What Checkers Can Teach You About Success in Your Career!
If you have ever played a game of checkers, you know to win the game you need strategy and thinking ahead. If you can anticipate your opponents next three moves you can set them up and counter strike when they least expect it. Lets see how checkers compares to your career.
In checkers every move you make has a consequence and it is not your opponents fault. This holds true in your career. The first step in being successful is taking accountability for your actions. I think this has become lost in today’s work force. When I am out at lunch I here story after story about passed over promotions, mean bosses, and “if I were boss I would…..”. Granted, you may have a mean boss, you may have been passed over for a promotion, and you might be able to do a better job, but have you asked yourself what you did to be in this position? Are you treated poorly because you have attitude? If you think you can do better do you purposely do worse because you are mad? Every case is different, but in most cases your situation probably could be different if you had taken accountability for your actions and practiced strategy instead of content.
In checkers you must think far ahead and analyze every possibility to win the game. It is no different when you show up for work everyday. You must consistently be thinking ahead, and not just in your field. All companies have projects that require input and work from multiple departments. If you can anticipate these needs and have them ready or be first in line to suggest a well laid out plan, you will stand out from your co-workers who just show up day after day and do the assigned work only. The employees that stand out and move through departments to the top are the ones the stick their neck out. You may not always be right or have the best idea, but the key is to be first to suggest something.

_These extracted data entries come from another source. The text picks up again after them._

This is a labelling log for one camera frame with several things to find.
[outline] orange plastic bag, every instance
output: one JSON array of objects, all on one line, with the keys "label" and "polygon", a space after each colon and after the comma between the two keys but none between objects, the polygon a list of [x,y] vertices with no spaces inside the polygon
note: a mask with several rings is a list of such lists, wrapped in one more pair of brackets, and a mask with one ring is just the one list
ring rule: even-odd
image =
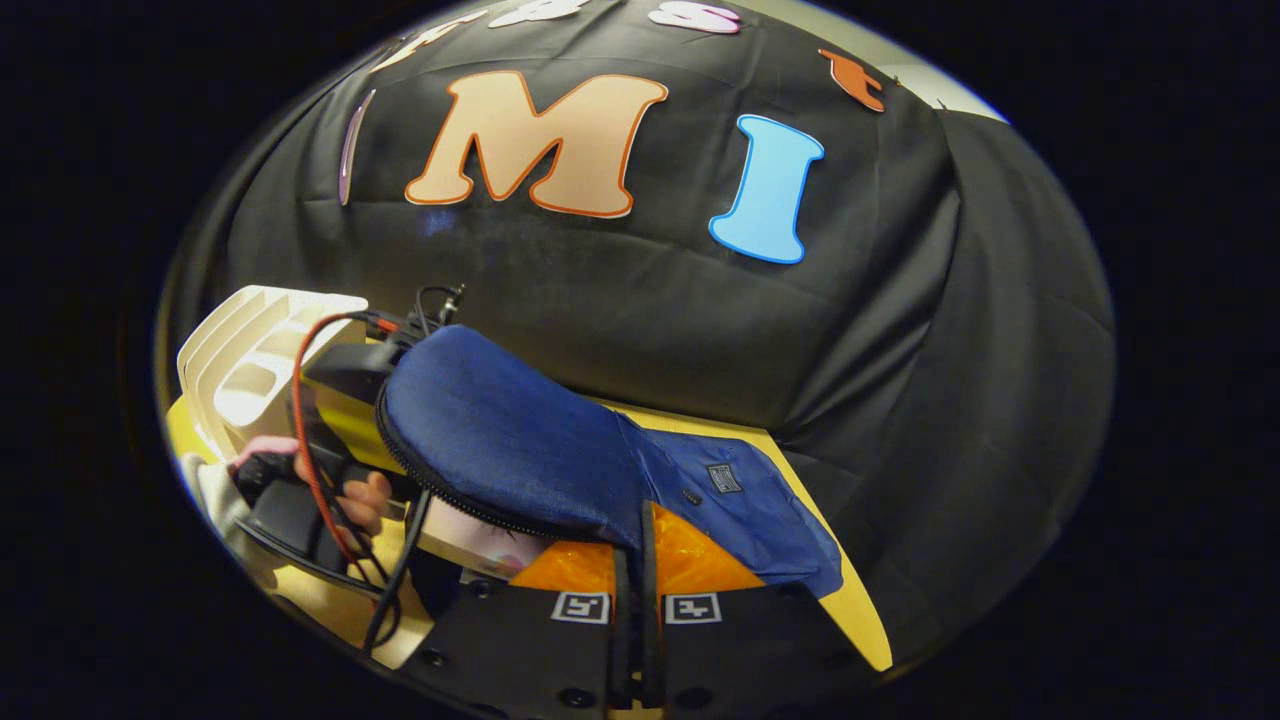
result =
[{"label": "orange plastic bag", "polygon": [[[758,588],[764,583],[732,555],[678,515],[653,506],[658,594]],[[547,548],[511,584],[559,592],[613,596],[613,546],[561,541]]]},{"label": "orange plastic bag", "polygon": [[559,541],[511,579],[512,585],[559,592],[607,592],[613,597],[613,546]]},{"label": "orange plastic bag", "polygon": [[684,518],[653,506],[658,594],[690,594],[758,588],[764,583],[716,541]]}]

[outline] letter m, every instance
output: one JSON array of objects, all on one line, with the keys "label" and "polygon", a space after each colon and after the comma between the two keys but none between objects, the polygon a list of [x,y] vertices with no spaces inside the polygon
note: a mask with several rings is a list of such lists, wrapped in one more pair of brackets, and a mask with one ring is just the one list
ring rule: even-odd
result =
[{"label": "letter m", "polygon": [[534,110],[525,77],[517,72],[468,76],[449,85],[453,108],[422,174],[404,187],[419,205],[448,205],[471,195],[463,174],[471,146],[494,200],[506,200],[550,150],[547,177],[529,188],[539,206],[559,213],[621,218],[631,211],[622,187],[631,141],[644,111],[667,97],[650,79],[596,76],[543,113]]}]

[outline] blue letter i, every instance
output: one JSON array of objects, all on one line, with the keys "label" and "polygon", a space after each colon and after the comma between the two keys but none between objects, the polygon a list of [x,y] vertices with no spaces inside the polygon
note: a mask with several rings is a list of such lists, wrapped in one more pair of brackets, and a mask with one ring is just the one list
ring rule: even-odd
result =
[{"label": "blue letter i", "polygon": [[712,237],[742,255],[794,264],[804,258],[796,237],[796,214],[809,164],[822,158],[822,143],[760,115],[742,115],[737,127],[750,142],[737,197],[727,215],[712,218]]}]

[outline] black fabric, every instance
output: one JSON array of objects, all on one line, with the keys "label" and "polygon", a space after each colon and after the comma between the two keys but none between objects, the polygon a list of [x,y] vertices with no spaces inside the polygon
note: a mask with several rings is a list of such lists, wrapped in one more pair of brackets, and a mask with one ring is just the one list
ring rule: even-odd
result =
[{"label": "black fabric", "polygon": [[[899,659],[989,610],[1057,537],[1093,473],[1116,373],[1101,265],[1061,186],[1007,126],[938,120],[963,206],[910,379],[868,445],[854,413],[778,433]],[[874,461],[850,462],[858,452]]]},{"label": "black fabric", "polygon": [[[886,106],[872,113],[818,54],[856,59],[856,47],[741,8],[737,36],[663,27],[646,18],[655,4],[599,0],[500,32],[483,18],[372,76],[390,49],[344,68],[269,128],[197,218],[169,345],[244,284],[402,311],[420,284],[465,282],[458,320],[554,380],[769,429],[906,660],[1009,592],[1089,477],[1115,357],[1088,233],[1007,126],[936,113],[868,68]],[[550,156],[503,202],[474,154],[465,201],[404,200],[448,83],[497,69],[522,72],[538,110],[604,73],[667,86],[635,136],[630,215],[534,205],[529,186]],[[343,137],[370,88],[343,208]],[[796,265],[739,255],[707,231],[737,190],[745,113],[826,147]]]}]

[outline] decorative letter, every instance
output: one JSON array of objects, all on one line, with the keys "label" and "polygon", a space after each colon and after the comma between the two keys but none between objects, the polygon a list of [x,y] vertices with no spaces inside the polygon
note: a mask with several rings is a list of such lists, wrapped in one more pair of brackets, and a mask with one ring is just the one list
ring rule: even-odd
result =
[{"label": "decorative letter", "polygon": [[796,237],[796,214],[809,164],[823,156],[822,143],[769,118],[737,119],[750,143],[737,197],[727,215],[712,218],[712,237],[742,255],[794,264],[804,258]]},{"label": "decorative letter", "polygon": [[884,111],[884,104],[872,96],[872,92],[867,90],[867,86],[879,90],[879,82],[863,72],[861,65],[849,58],[841,58],[831,50],[818,50],[818,54],[823,58],[831,59],[831,79],[836,81],[836,85],[842,87],[845,92],[854,97],[854,100],[858,100],[872,110],[876,110],[877,113]]},{"label": "decorative letter", "polygon": [[369,73],[372,74],[372,73],[376,73],[378,70],[380,70],[380,69],[383,69],[385,67],[394,65],[396,63],[399,63],[404,58],[408,58],[410,55],[412,55],[413,51],[417,50],[419,47],[421,47],[424,45],[430,45],[430,44],[435,42],[436,40],[439,40],[439,38],[444,37],[445,35],[448,35],[451,29],[458,27],[462,23],[470,23],[471,20],[479,18],[480,15],[484,15],[488,12],[489,10],[480,10],[479,13],[471,13],[470,15],[463,15],[463,17],[456,19],[456,20],[447,22],[443,26],[436,26],[436,27],[433,27],[429,31],[422,32],[416,38],[413,38],[412,42],[410,42],[404,47],[401,47],[399,50],[397,50],[394,55],[392,55],[390,58],[387,58],[381,63],[378,63],[376,65],[374,65],[372,69],[369,70]]},{"label": "decorative letter", "polygon": [[572,15],[586,3],[588,0],[534,0],[493,20],[489,23],[489,27],[513,26],[525,20],[554,20],[556,18]]},{"label": "decorative letter", "polygon": [[356,138],[360,136],[360,123],[364,122],[365,111],[369,110],[375,92],[378,91],[369,91],[369,95],[360,101],[356,111],[351,115],[351,122],[347,123],[347,137],[342,141],[342,163],[338,165],[338,201],[342,205],[346,205],[347,199],[351,197],[351,169],[356,163]]},{"label": "decorative letter", "polygon": [[687,27],[705,32],[737,32],[737,13],[701,3],[663,3],[649,13],[649,19],[663,26]]},{"label": "decorative letter", "polygon": [[462,173],[472,143],[494,200],[506,200],[547,152],[556,161],[529,188],[548,210],[621,218],[632,199],[622,187],[631,141],[649,105],[667,97],[666,86],[630,76],[596,76],[543,113],[534,110],[525,76],[499,70],[449,85],[453,108],[444,118],[422,174],[404,187],[419,205],[448,205],[471,195]]}]

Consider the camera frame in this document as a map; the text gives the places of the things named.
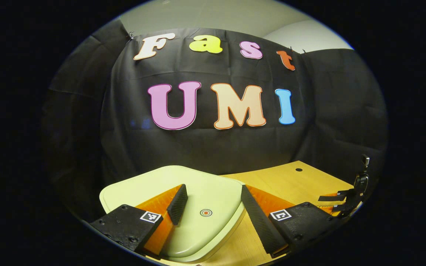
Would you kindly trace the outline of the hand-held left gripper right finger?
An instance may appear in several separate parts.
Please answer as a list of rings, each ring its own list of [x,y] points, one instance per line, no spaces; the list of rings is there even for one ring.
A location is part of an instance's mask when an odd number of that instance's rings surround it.
[[[298,253],[346,221],[310,202],[291,204],[250,185],[242,186],[241,200],[263,248],[272,258]]]

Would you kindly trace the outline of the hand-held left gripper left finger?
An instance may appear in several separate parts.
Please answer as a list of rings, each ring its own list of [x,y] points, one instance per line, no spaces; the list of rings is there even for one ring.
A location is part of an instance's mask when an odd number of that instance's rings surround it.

In Checkers, when you have set you opponent up you must follow through or you will lose the opportunity: This is probably the most important point. If you have taken accountability, used strategy, and suggested new ideas before you co-workers, then you must follow up your foresight with action. If you don’t, the attention on you becomes lost and the company will re-focus on employees that will get the work done.
When backed in a corner in checkers you often use patience to seize a mistake by your adversary: Unfortunately, some companies do not inspire thought by their employees, do not encourage growth, and have horrible management, however, this does not mean a dead end for you. In circumstances such as this, you must be patient and find the right opportunity to seize. You can find it by learning how past employees have made it through the chain, knowing the strengths and weaknesses of your management team, finding the things that appeal to them to start building trust with them, and most importantly knowing what they value. This takes time, but if it is done right you should be able to change you actions and work ethics to satisfy their needs, gain trust, and earn their respect. When they have these things, it will be much easier for you to achieve you goals in that company.
You career is and should be seen as a game. The more time you invest in strategy and learning you opponents strengths and weakness, the better off you will do. Imagine trying to play a game of checkers where all you could see is your pieces. You probably would not do to well. If you treat you job like this, chances are you will stay where you are and not achieve you goals.